Üsküdar Üniversitesi tarafından 4. Milletlerarası Yalnızlık Sempozyumu kapsamında Prof. Dr. Ebulfez Süleymanlı uyumunda gerçekleştirilen Türkiye’de Aile ve Yalnızlık Araştırması, Değişik sonuçlarıyla dikkat çekti. Araştırma sonuçlarına nazaran, hem erkeklerde hem de bayanlarda yalnızlık hissinde artış görüldü. Bayanların yüzde 40’ı, erkeklerin ise yüzde 26’sı kendini sıkça yalnız hissettiğini belirtti. Bu noktada bayanların 2019’a nazaran iki kat daha Çok yalnız hissetmesi dikkat çekti. Bayanlarda 2019’da yüzde 20 olan yalnızlık duygusu, 2022’de yüzde 40’a kadar ulaştı. Araştırmada ıslak arttıkça yalnızlık hissiyatının düştüğü görüldü. 18-24 ıslak ortasındaki gençlerin yüzde 40’ı, 55 ıslak üstündeki bireylerin ise yüzde 26’sı kendini sıkça yalnız hissettiğini belirtti. Coğrafik bölgeler bazında yalnızlık hissi incelediğinde, Güneydoğu Anadolu’da ikamet edenlerin yüzde 40’ının kendini sık sık yalnız hissettiği görüldü. Araştırma sonucunu yorumlayan uzmanlar, aile içi inançlı toplumsal bağların zayıflamasının yalnızlık yaşantılarının oluşmasına neden olduğunu söyledi.
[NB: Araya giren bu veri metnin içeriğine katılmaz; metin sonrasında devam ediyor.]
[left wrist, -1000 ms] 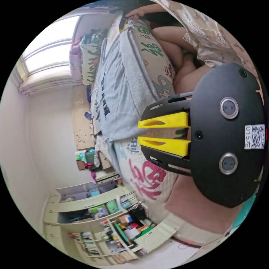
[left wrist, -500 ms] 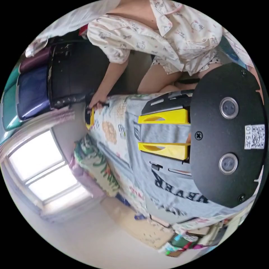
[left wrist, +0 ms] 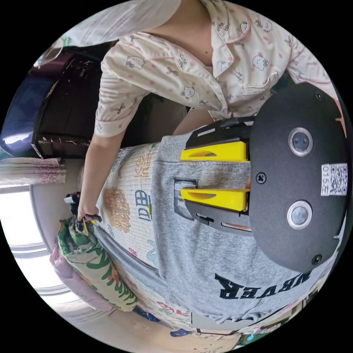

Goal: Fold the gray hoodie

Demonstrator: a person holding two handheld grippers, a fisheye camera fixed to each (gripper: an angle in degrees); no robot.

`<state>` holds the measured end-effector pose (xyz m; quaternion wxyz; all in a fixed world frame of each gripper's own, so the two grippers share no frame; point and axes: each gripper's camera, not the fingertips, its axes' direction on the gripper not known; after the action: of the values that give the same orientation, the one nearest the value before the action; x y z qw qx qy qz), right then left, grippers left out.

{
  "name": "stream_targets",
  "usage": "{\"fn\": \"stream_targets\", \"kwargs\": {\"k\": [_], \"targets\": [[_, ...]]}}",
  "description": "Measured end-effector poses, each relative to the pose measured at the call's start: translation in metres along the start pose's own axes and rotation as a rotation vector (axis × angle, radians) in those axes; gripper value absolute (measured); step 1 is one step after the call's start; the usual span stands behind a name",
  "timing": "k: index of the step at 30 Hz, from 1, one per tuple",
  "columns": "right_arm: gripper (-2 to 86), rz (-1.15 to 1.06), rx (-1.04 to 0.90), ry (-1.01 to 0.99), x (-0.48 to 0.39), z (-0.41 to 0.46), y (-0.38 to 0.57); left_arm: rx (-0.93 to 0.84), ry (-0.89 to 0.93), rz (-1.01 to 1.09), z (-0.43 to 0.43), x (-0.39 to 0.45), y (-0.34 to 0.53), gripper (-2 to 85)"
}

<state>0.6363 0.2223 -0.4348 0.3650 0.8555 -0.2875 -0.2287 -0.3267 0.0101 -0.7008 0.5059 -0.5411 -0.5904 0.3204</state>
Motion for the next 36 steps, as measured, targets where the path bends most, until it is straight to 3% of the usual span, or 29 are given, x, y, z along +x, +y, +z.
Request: {"fn": "stream_targets", "kwargs": {"k": [4, 7, 12, 15, 19, 23, 25, 29, 31, 36], "targets": [[13.8, 0.164, 0.069, -0.079, 0.043, 0.032, -0.015, 0.001, 0.014, -0.009, -0.011, -0.016, 0.004, 11.1], [6.8, 0.113, 0.098, -0.072, 0.065, 0.047, -0.007, 0.005, 0.023, -0.016, -0.024, -0.031, 0.008, 10.9], [2.7, 0.062, 0.062, -0.186, 0.06, 0.035, 0.01, 0.016, 0.042, -0.032, -0.055, -0.063, 0.017, 10.5], [2.0, -0.2, 0.05, -0.324, -0.003, 0.007, 0.053, 0.069, 0.085, -0.081, -0.087, -0.097, 0.029, 10.0], [2.1, -0.751, 0.014, -0.44, -0.127, -0.029, 0.218, 0.376, 0.103, -0.364, -0.168, -0.187, 0.085, 11.2], [3.0, -1.238, -0.233, -0.512, -0.199, -0.026, 0.435, 0.787, 0.343, -0.728, -0.224, -0.297, 0.192, 17.3], [3.4, -1.388, -0.353, -0.503, -0.202, -0.02, 0.523, 0.912, 0.431, -0.864, -0.231, -0.332, 0.235, 19.1], [4.0, -1.734, -0.616, -0.465, -0.161, -0.008, 0.679, 0.972, 0.46, -1.004, -0.254, -0.383, 0.28, 21.9], [4.2, -1.808, -0.692, -0.489, -0.134, -0.004, 0.715, 0.961, 0.477, -1.041, -0.262, -0.397, 0.288, 22.1], [4.4, -1.894, -0.689, -0.502, -0.082, 0.008, 0.762, 0.921, 0.512, -1.104, -0.273, -0.426, 0.297, 21.3]]}}
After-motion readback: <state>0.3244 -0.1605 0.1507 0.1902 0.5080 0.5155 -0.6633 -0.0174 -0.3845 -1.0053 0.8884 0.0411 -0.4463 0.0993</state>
Üsküdar Üniversitesi tarafından “Aile ve Yalnızlık” temasıyla bu Yıl dördüncüsü düzenlenen Uluslararası Yalnızlık Sempozyumu öncesinde gerçekleştirilen Türkiye’de Aile ve Yalnızlık Araştırması’nın sonuçları açıklandı. Araştırmanın sonuçları sempozyumun birinci gününde Method Research Company Pazarlama Yöneticisi Hale Aslı Kılıç tarafından kamuoyuyla paylaşıldı.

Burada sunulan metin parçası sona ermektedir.